The sooner you enter the system the better?
The information age demands that various administrative units become increasingly information-based, thereby requiring a large number of professional computer maintenance personnel. Across traditional industries, civil services, public institutions, etc. there is widespread ambition to introduce talent for digital transformation and reform. These units tend to employ people with work experience in the Internet industry, so programmers from Internet companies still have a bit of an advantage.
With regard to entering the public system, He Shuang’s advises not to rush to resign from your job and take the exam because the pressure and risk is substantial. Li Fan, who took the exam having barely resigned, shared that having no income made him extremely anxious due to the massive pressure of taking the tests whilst using up his savings. Xiao Jin suggests finding a domain within the system that you are good at or interested in.
But worth taking into account is the threshold age for civil servants, which is set at 35. After this age there are restrictions on taking the relevant examinations, so “if you really want to enter the system then the sooner the better when the short-term salary gap is not so important” says Xiao Jin.

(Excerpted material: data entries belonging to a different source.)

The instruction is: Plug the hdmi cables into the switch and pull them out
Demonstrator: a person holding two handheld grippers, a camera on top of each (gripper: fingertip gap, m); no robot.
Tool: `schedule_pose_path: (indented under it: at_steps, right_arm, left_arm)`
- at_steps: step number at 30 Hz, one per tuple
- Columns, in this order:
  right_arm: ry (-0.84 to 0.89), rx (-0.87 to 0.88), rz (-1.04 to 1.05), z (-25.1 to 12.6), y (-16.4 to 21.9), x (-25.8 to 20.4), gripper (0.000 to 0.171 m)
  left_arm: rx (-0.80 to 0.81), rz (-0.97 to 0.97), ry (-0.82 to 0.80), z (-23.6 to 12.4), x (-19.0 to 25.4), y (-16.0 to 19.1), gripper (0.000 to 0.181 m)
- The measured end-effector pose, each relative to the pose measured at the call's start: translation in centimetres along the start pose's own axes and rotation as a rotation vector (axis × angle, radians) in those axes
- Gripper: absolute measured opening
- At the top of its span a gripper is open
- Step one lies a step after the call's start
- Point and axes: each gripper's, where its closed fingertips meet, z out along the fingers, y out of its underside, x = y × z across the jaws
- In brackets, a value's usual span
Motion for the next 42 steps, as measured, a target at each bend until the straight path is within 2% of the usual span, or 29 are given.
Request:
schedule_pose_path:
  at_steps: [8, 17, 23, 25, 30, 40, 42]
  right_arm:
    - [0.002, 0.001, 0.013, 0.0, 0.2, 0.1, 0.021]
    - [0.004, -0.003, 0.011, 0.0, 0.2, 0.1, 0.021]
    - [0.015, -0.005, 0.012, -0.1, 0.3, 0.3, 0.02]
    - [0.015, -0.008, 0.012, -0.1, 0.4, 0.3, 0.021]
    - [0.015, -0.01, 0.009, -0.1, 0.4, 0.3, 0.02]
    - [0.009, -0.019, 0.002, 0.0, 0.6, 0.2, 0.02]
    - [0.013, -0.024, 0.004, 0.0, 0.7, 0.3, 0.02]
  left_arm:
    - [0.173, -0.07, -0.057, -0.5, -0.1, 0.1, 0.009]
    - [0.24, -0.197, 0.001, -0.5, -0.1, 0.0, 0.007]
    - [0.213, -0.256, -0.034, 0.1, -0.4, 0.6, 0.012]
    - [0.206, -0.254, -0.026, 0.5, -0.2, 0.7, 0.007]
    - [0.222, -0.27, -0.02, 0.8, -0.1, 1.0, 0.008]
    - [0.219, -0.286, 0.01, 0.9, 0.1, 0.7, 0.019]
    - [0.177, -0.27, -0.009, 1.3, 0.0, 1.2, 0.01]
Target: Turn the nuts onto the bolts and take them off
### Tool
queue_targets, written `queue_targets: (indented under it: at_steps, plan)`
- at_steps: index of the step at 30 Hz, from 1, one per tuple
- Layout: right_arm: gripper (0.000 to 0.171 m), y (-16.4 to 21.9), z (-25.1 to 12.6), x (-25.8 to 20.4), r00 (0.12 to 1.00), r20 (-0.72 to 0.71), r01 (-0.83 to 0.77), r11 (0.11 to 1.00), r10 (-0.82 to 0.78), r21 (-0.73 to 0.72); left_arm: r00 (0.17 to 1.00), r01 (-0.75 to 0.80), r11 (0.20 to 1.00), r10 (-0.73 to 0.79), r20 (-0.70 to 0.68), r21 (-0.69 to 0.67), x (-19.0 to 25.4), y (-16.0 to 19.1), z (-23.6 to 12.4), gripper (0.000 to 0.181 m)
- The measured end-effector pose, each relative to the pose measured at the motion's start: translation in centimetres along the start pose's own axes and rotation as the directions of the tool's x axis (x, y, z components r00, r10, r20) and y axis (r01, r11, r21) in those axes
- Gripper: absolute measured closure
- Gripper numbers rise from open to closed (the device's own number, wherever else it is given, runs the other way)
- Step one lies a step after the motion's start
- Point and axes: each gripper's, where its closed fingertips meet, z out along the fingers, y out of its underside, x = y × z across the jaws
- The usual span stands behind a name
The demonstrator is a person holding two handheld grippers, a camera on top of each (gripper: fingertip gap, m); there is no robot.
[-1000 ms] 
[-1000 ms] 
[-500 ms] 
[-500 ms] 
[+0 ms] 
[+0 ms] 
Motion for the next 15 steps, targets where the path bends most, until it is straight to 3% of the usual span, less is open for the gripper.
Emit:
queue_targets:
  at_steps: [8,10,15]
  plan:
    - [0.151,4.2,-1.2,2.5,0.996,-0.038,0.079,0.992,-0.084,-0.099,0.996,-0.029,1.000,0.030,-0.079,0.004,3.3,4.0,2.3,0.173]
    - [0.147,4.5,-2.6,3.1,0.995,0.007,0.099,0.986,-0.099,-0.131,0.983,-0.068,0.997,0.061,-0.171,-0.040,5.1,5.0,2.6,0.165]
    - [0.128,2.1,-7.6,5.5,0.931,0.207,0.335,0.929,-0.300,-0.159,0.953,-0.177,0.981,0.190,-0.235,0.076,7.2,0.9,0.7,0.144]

The health of internet workers is giving them cold feet
Many young people once yearned for positions in the high-paying and avant-garde Internet industry with the slogan "code changes the world" filling them up with vision and longing. However, as the overtime culture of 996 prevails and the so-called involution phenomenon becomes ever more serious, these young programmers go so far as to start doubting life (怀疑人生). Zhou Li, who has been working for just a year and a half in back-end big data development, originally planned to stay in Beijing for at least 3 years but now also looks to enter the civil service system.
He doesn’t know when it started, but workers are angry and mock themselves for being “internet workers” (打工人) as an expression of their dissatisfaction and the helplessness they feel towards the heavy pressure of overtime life. With his colleagues, Zhou Li began to question the next five years and “whether we would still be single, without a house or a car”. Employees who had stayed in his department for two years were starting to be regarded as the department’s elderly (老人). When he developed cervical spine problems in the latter part of 2020, his inability to care for his older family became was a defining moment.
“We are all labor-intensive workers, there seems to be no essential difference between us and 19th-century British workers”.
The internet industry will certainly be able to continue to develop, but Zhou Li feels the industry’s development will be difficult to sustain due to the people. “Our predecessors are all standing and working because their lumbar and cervical spine problems are too serious to sit down for long, stomach problems are also common." There is no shortage of fresh blood to keep the industry running, but who will protect the health of the internet workers?